# Poll: Wet or dry hair for hot oil treatments?



## VirtuousGal (Sep 11, 2008)

Which one gives you the best results?
For a few years, whenever I did hot oil treatments I would do them on damp hair because that's what I saw everyone else doing. Then when I came to the board I began to try them for prepooing, then came the oil rinse craze, and I did that one too. But after a while I got tired of the oils, I felt that didn't do what they were suppose to be doing. But my hair is really dry lately, and I stopped by the health store to get some avocado oil. That's my first time using it, I usually use the actual fruit. I have really high expectations for it, I plan to mix it with my EVCO. 

How have you guys used hot oil treatments? If you've explored many kinds, whats your fave and why? And it be great if you included your hair type.


----------



## TwistedRoots (Sep 11, 2008)

I think it works better on wet hair. I haven't tried it on dry. But I just think hair is more exceptable to products when its wet.


----------



## dcprdiva (Sep 11, 2008)

My favorite is Jojoba Oil.  I heat it up, wash my hair, then apply for 10 minutes in the shower. I have tried other oils for hot oil treatments and Jojoba feels the best.  I use coconut oil, carrot oil for other stuff... Jojoba is my hot oil treatment


----------



## VirtuousGal (Sep 11, 2008)

I'm bumping...


----------



## letitgrow0702 (Sep 13, 2008)

I would like to know the answer to this too. I did one for the first time today with Alma oil on damp hair. I really didn't notice much of a diffrence.


----------



## dcprdiva (Sep 14, 2008)

letitgrow0702 said:


> I would like to know the answer to this too. I did one for the first time today with Alma oil on damp hair. I really didn't notice much of a diffrence.


 
Oh you used Amla Oil as a hot oil treatment? Interesting... I used Amla as a prepoo - makes my hair feel like I don't need to DC


----------



## VirtuousGal (Sep 14, 2008)

I haven't used alma oil in a long time because it stunk, but my hair was noticeably softer, and I did it on damp hair.


----------



## clever (Sep 21, 2008)

Dry hair.I have a dry scalp and I use the hot oil before I wash out my press and it helps gets all of the extra product out and and soothe my scalp.


----------



## msa (Nov 22, 2008)

Damp hair for me. It helps the oil spread a lot better. And, I like the idea that the water is getting locked in by the oil.


----------



## Msstarr718 (Nov 22, 2008)

ElleDoll said:


> Dry hair.I have a dry scalp and I use the hot oil before I wash out my press and it helps gets all of the extra product out and and soothe my scalp.


 
I agree dry hair!!!


----------



## cookie1 (Nov 23, 2008)

I started out doing them on damp hair and my beautician did one on dry hair and said the water coats our hair and the hot oil trmt don't take as good.  I think I liked my hair better the way she did it.


----------



## ajoyfuljoy (Dec 8, 2008)

cookie1 said:


> I started out doing them on damp hair and my beautician did one on dry hair and said the water coats our hair and the hot oil trmt don't take as good.

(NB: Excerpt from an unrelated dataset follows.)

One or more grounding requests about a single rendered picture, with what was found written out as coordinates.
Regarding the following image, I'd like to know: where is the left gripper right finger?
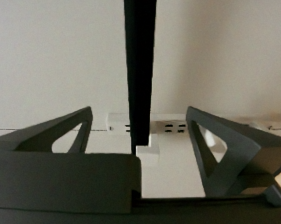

I think I liked my hair better the way she did it.


 
From what I understand water doesn't "coat" the hair. We need one of our resident chemists to come in and comment on what happens to the strand on a molecular level during this process.


----------



## BlackMarilyn (Jan 19, 2009)

i always do hot oil treatments on dry hair before i shampoo/condition. it is always a pre-poo treatment for me


----------



## misstobz (Jan 21, 2009)

I do mine on dry hair. I was wondering if anyone has done a baking soda was instead of shampoo after a hot oil treatment before adding conditioner?


----------



## Austro-Afrikana (Jan 21, 2009)

I use hot oils as an over night prepoo on dry hair and i sometimes put coconut oil on wet hair after washing and before conditioning.
On dry hair i think the oil penetrates the scalp more easily. I use olive Castor rosemary sunflower vitamin e lemon oils and since then my scalp no longer flakes and my hair feels thicker and stronger.


----------



## Quest4healthyhair (Jan 22, 2009)

I use TCB Aromatherapy hot oil and you apply it while the hair is wet.


----------



## RedVelvet310 (Jan 22, 2009)

I've only ever used it as a pre-poo (the night before) on dry hair. All I do it heat up my Vatika Hair oil and apply it in sections to my hair and scalp twice a week. My hair is shedding less, and thick, its shiny and I'm happy


----------



## supermodelsonya (Jan 22, 2009)

I tried it both ways and preferred it better on DRY hair. Better results for me.


----------



## Fine 4s (Jan 22, 2009)

I like doing hot oil treatments on wet hair better. I believe the oil bonds to wet hair strands better than dry hair. I just spray my hair (so it becomes damp) and then apply the oil....


----------



## CHECKMATE! (Jan 22, 2009)

Dry hair overnight


----------



## Nice Lady (May 29, 2009)

I preferably like to apply the oil to my hair wet than dry. Then I sit under the dryer for 15-30 minutes and rinse out through co-washing or shampooing. I use Sesame Oil because it gives my hair such great shine and lusciousness.


----------



## MochaEyeCandy (May 29, 2009)

I do hot amla oil treatments on dry hair overnight.


----------



## Reecie (May 29, 2009)

Doing hot oil treatments on dry hair does wonders!! I will never go back to doing them with wet hair.


----------



## kinkycotton (Jun 10, 2009)

My last hot oil treatment was with castro oil on wet hair. It's so thick that it didn't penetrate as it does on dry. Any other oil I've used has been on dry hair. Great thread. I have used in the past coconut, evoo, jojoba (stretching that bottle), hot stixx oil but not consistantly. Great thread. I'll try these oils on wet hair this weekend.


----------



## PGirl (Jun 10, 2009)

Dry hair would be beneficial because it leaves more room for the oil to absorb into the hair shaft.


----------



## camilla (Jun 10, 2009)

Msstarr718 said:


> I agree dry hair!!!


 


Justice- said:


> Dry hair.I have a dry scalp and I use the hot oil before I wash out my press and it helps gets all of the extra product out and and soothe my scalp.


 

Me too i do dry hair warmed scalp then down to ends overnight then poo and deep cond OR mix half oil to half coditioner dryer 30 min  or 1 hour no heat wash deep cond


----------



## Prettymetty (Jul 29, 2014)

I usually rinse my hair with warm water to remove styling products. Then I towel blot and apply the hot oil treatment. I really only do these in winter months when my scalp is dry, but I want to start doing weekly hots to see if my detangling sessions get easier


----------